— Двадцать лет! — ахнул Быков.— Это ж в команду надо набирать юнцов, чтобы экипаж в дороге не вымер естественной смертью…

— Э, брат! — засмеялся именинник.— А что ты скажешь о перелете Москва — Большое Магелланово Облако? Расстояние — сорок тысяч световых лет, то бишь четыреста миллионов миллиардов километров. Со скоростью света лететь сорок тысяч лет, и это, заметь, ближайшая к нам звездная система типа Галактики. Ну, как?

— Кошмар! Абсолютно нереально…

— А кто его знает! — Дауге хитро посматривал на потрясенного водителя.— Наука, как известно, умеет много гитик. А по сравнению с десятком тысяч лет двадцать кажутся мгновением!
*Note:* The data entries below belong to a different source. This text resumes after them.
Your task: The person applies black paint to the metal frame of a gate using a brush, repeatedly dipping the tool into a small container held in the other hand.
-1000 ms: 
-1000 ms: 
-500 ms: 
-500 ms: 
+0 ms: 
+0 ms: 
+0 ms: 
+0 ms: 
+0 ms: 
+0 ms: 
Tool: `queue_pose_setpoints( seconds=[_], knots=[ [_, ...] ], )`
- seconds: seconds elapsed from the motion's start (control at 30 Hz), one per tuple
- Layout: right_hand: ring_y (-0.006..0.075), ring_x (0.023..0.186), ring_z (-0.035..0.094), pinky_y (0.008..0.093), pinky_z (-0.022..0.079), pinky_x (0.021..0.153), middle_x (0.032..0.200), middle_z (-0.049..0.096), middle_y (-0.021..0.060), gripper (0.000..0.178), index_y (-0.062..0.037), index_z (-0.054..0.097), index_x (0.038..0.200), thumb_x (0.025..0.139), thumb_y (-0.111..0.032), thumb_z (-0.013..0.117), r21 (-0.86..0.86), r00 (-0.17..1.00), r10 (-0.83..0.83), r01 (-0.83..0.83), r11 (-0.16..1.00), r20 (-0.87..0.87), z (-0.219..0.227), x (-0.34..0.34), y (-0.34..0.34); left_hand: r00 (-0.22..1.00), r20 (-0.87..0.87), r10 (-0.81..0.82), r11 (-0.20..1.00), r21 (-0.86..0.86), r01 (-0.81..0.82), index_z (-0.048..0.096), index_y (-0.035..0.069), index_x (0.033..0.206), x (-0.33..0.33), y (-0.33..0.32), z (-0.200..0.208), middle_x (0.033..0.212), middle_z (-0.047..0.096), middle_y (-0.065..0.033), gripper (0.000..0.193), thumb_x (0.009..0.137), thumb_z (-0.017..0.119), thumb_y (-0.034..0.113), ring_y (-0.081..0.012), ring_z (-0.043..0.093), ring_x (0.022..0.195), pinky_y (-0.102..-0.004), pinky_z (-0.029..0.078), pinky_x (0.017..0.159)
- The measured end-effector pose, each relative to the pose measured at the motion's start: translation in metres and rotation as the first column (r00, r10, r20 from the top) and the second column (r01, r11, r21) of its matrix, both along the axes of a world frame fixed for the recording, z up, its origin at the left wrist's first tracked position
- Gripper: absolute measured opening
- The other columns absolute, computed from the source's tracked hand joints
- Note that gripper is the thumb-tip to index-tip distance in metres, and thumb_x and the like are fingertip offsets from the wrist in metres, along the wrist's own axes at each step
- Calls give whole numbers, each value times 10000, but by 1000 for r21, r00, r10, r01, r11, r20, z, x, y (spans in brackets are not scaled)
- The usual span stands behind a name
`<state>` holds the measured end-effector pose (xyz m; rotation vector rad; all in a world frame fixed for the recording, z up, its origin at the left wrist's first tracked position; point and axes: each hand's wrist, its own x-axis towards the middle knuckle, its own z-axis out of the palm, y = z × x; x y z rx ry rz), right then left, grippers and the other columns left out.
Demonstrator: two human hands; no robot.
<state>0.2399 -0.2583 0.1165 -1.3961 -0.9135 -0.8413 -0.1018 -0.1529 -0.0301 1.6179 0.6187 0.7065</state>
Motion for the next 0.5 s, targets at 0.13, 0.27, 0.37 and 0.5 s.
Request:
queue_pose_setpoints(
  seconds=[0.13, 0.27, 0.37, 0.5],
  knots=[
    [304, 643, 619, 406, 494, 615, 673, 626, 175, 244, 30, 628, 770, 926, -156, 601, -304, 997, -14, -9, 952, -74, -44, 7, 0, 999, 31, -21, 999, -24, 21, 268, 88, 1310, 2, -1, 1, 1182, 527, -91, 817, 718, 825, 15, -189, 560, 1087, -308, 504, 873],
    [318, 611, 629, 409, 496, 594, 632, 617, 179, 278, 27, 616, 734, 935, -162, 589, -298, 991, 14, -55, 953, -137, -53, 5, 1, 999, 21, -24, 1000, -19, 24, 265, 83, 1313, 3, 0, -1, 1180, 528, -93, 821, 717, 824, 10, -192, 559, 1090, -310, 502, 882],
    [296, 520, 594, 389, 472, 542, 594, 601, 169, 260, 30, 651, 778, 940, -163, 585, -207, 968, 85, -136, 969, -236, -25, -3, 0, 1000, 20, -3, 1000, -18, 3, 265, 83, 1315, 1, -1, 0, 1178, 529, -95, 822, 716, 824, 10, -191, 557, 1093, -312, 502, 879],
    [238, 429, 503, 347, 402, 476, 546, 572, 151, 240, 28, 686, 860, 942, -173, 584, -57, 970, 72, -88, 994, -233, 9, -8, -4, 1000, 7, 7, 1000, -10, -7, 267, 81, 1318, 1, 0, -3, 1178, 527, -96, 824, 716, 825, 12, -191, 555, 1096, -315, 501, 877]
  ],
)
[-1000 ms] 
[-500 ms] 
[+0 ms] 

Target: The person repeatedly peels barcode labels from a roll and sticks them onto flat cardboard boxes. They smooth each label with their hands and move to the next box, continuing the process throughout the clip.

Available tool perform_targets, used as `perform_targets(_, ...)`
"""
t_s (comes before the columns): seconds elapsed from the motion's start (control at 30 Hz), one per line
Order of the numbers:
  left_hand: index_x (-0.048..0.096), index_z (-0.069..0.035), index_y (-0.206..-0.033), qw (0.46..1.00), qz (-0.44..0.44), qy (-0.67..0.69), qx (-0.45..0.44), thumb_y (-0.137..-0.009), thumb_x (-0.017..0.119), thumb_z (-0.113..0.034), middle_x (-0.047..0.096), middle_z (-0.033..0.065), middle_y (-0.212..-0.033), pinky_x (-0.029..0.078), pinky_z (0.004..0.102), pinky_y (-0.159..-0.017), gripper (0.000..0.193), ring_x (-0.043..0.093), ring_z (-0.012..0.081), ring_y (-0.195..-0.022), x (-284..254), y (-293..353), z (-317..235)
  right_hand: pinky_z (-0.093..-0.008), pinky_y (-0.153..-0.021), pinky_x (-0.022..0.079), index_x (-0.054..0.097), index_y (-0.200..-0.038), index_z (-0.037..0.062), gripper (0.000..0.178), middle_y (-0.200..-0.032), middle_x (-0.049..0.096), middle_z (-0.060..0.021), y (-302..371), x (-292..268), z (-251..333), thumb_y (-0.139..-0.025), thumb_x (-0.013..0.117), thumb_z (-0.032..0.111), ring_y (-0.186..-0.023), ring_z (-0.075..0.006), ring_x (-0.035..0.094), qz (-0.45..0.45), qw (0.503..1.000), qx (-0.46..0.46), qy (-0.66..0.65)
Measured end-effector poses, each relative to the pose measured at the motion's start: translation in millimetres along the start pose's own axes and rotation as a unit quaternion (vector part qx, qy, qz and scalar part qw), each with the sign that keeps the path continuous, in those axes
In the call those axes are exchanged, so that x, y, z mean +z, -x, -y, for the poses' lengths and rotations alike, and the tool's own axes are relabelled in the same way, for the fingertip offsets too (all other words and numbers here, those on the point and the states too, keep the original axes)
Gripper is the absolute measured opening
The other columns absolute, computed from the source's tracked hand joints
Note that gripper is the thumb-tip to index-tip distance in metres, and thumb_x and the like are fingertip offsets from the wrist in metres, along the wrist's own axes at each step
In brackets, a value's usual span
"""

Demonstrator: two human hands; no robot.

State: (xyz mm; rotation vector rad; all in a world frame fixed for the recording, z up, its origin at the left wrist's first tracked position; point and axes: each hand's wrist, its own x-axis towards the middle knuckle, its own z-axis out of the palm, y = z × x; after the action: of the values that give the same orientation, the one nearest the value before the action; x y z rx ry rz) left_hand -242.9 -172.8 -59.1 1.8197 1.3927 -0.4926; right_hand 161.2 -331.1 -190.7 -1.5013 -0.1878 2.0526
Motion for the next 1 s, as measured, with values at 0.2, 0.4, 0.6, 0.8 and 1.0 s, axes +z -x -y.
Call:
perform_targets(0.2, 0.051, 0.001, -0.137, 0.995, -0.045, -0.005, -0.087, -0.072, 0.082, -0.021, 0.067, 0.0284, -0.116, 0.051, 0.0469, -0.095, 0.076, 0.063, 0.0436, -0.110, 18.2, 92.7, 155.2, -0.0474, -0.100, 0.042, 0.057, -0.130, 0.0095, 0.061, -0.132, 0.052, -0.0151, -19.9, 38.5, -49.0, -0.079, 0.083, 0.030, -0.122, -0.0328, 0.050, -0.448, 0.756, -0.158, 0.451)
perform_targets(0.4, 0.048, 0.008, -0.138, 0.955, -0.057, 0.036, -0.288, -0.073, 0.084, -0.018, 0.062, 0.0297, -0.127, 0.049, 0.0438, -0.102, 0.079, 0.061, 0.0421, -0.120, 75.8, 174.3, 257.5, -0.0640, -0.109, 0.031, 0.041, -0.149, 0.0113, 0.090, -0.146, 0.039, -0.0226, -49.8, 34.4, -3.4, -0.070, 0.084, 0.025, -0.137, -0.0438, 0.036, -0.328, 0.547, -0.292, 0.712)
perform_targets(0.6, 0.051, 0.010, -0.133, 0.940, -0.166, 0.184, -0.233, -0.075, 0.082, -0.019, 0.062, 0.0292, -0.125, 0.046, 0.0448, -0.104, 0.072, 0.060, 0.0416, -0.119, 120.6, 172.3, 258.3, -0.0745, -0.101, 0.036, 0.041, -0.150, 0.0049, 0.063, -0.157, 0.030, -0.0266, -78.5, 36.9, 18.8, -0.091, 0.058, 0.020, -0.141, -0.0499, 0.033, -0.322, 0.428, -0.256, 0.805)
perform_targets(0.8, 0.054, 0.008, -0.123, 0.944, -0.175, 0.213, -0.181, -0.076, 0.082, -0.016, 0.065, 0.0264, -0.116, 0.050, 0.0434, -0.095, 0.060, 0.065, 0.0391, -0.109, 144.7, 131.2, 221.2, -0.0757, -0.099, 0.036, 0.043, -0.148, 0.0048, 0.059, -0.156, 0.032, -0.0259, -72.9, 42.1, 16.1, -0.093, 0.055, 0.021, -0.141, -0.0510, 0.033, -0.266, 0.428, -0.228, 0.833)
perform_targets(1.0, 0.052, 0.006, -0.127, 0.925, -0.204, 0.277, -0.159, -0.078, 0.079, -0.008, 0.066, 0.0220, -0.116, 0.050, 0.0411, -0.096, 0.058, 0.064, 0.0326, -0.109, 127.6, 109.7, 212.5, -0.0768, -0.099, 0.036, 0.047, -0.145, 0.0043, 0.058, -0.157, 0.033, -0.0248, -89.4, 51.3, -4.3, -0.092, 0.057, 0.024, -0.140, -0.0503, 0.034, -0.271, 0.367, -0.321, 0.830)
— Все равно, и двадцать — много,— проворчал Быков.

— Совсем не много, говорю я тебе,— сказал Иоганыч.— Утром заснул на Земле, в полдень проснулся где-нибудь около 61 Лебедя. Как в трансконтинентальном самолете или чуть помедленнее. Поглядел, пощупал, набрал диковинок и — назад.

— Ну, еще бы! Надо только уметь спать по десять лет сряду.

Как раз по тебе, Иоганыч, перелет,— не удержался водитель.

Юрковский засмеялся.

— А ты про анабиоз слыхал? — наслаждался Дауге, нисколько не сердясь.— Анабиоз — это такое состояние организма, что-то среднее между жизнью и смертью, вроде обморока…

— Ну-ну… популяризатор, не загибай,— заметил Юрковский.

— Нет, я очень приближенно… В том смысле, что ощущения человека в анабиотическом сне такие же, как при обмороке…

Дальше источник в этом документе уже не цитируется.